## WHAT THIS TASK INVOLVES
A picture-free, exact reproduction of the listing that follows is required.

* * * *

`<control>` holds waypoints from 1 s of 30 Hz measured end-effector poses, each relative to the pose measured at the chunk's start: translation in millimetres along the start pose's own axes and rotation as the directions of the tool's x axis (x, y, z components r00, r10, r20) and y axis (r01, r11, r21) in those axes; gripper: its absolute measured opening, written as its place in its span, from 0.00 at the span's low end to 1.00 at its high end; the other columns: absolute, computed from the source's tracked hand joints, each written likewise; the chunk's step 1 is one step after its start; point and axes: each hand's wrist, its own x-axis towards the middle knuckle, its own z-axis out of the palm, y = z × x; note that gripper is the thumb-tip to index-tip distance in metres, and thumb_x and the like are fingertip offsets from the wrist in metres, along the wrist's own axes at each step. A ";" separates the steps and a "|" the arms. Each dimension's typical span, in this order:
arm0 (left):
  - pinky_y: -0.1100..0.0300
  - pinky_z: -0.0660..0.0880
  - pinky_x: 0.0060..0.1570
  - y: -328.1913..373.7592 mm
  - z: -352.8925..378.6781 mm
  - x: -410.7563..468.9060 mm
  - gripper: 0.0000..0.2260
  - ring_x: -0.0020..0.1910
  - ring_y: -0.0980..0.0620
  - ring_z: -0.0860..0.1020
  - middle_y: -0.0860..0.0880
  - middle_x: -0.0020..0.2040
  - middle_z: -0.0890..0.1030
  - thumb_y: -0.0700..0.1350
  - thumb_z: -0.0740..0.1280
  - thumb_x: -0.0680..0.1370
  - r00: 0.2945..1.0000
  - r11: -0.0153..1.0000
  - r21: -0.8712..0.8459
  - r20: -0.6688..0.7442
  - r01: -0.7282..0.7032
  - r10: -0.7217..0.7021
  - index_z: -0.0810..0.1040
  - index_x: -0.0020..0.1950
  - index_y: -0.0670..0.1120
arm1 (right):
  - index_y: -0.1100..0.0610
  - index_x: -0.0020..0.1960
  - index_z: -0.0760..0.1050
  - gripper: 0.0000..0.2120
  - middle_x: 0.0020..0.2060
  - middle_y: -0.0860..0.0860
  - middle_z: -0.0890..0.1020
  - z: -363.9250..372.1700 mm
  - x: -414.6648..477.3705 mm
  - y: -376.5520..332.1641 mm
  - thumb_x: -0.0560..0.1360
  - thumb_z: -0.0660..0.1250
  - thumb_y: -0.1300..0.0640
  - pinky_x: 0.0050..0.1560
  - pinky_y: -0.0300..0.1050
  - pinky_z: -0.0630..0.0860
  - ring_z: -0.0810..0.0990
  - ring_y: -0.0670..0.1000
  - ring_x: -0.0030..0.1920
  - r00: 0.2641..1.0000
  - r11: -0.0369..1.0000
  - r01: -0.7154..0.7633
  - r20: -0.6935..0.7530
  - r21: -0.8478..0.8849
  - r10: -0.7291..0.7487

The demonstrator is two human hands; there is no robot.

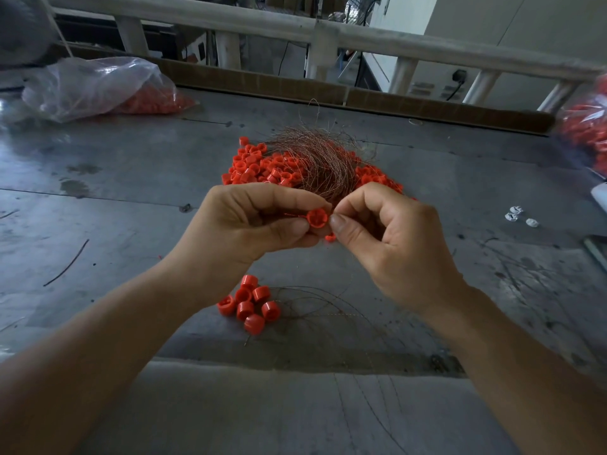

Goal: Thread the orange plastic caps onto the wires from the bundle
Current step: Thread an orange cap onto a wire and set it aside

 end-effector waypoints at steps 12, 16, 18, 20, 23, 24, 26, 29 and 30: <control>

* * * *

## RESULT FOR THIS TASK
`<control>` holds waypoints from 1 s of 30 Hz measured end-effector poses, each relative to the pose measured at the chunk's start: translation in millimetres along the start pose's own axes and rotation as the directions of the tool's x axis (x, y, z components r00, r10, r20) and y axis (r01, r11, r21) in those axes; gripper: its absolute measured opening, written as its place in its span, from 0.00 at the span's low end to 1.00 at its high end; the other columns: absolute, computed from the source's tracked hand joints, each written likewise; the chunk's step 1 is one step after its start; point and axes: each hand's wrist, its own x-axis towards the middle knuckle, its own z-axis out of the palm, y = z × x; note that gripper is the thumb-tip to index-tip distance in metres, and thumb_x and the like are fingertip offsets from the wrist in metres, along the wrist's own axes at each step. A ";" separates the steps and a "|" the arms. Each dimension's typical span, in this order:
arm0 (left):
  - pinky_y: -0.1100..0.0300
  - pinky_z: -0.0660..0.0880
  - pinky_x: 0.0060..0.1570
  - y: -328.1913..373.7592 mm
  - z: -352.8925..378.6781 mm
  - x: -410.7563..468.9060 mm
  - gripper: 0.0000..0.2260
  - ring_x: -0.0020..0.1910
  - ring_y: -0.0980..0.0620
  - ring_z: -0.0860..0.1020
  - middle_y: -0.0860..0.0880
  - middle_x: -0.0020..0.2040
  - middle_z: -0.0890..0.1030
  - thumb_y: -0.0700..0.1350
  - thumb_z: -0.0740..0.1280
  - thumb_x: -0.0680..0.1370
  - r00: 0.2945..1.0000
  - r11: -0.0153..1.0000
  - r21: -0.8712..0.8459
  - r20: -0.6688..0.7442
  - r01: -0.7282..0.7032
  - r10: -0.7217..0.7021
  - index_z: -0.0810..0.1040
  - index_x: -0.0020..0.1950
  - index_y: -0.0670..0.1120
arm1 (right):
  - index_y: -0.1100..0.0610
  - index_x: -0.0020..0.1960
  - index_z: -0.0760..0.1050
  - gripper: 0.0000..0.2120
  - middle_x: 0.0020..0.2060
  - middle_y: -0.0860..0.0860
  - middle_z: -0.0890..0.1020
  - z: -363.9250..372.1700 mm
  - x: -414.6648..477.3705 mm
  - y: -376.5520..332.1641 mm
  - thumb_x: -0.0560..0.1360
  - thumb_z: -0.0660..0.1250
  - thumb_y: -0.1300..0.0640
  - pinky_x: 0.0050..0.1560
  - pinky_y: -0.0300..0.1050
  - pinky_z: -0.0630..0.0860
  - ring_z: -0.0810..0.0990
  - ring_y: -0.0670..0.1000
  - ring_x: -0.0030..0.1920
  - r00: 0.2641..1.0000
  - r11: -0.0369..1.0000
  - r01: -0.7154..0.7633
  - r20: -0.6935..0.7530
  - r21: -0.8478..0.8849
  - r10: -0.7291..0.7487

The demonstrator is two human hands; there is no robot.


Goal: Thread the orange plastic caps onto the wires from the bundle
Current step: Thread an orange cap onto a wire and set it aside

 end-effector waypoints at steps 12, 16, 18, 20, 23, 24, 26, 29 and 30: <control>

The exercise is now complete.